| Description of the task |
Your reply should be a single number, the count of lines in the records that contain "positions".

Items from a dataset
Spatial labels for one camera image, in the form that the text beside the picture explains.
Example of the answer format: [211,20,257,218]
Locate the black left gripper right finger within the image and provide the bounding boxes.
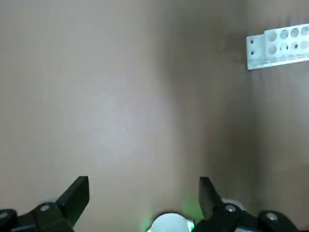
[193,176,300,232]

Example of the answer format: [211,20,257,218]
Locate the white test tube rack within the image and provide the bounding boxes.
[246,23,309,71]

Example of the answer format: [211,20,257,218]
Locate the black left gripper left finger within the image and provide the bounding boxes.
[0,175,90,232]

==

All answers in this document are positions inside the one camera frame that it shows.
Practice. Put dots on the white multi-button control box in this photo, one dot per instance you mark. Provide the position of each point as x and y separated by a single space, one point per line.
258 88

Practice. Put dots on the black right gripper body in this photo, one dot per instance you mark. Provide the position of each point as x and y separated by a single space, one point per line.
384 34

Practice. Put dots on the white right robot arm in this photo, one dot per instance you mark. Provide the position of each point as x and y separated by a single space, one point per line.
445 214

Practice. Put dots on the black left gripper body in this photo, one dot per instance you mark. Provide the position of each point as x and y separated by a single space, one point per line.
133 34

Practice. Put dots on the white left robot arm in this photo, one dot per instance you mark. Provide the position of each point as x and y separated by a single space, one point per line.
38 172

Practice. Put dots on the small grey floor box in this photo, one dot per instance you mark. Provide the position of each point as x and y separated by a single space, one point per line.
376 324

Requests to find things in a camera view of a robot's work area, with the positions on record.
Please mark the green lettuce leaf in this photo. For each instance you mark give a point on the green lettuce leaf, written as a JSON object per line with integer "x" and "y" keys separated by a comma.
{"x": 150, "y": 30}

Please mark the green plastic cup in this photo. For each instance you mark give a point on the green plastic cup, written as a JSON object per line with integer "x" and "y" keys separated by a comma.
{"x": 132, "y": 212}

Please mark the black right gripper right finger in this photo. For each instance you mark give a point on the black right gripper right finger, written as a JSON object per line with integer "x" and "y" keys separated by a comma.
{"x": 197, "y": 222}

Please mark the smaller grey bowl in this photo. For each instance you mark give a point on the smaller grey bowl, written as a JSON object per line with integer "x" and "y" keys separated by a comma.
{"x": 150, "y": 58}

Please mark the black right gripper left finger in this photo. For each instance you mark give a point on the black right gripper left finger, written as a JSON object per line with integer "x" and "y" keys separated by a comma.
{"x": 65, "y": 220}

| Expected output |
2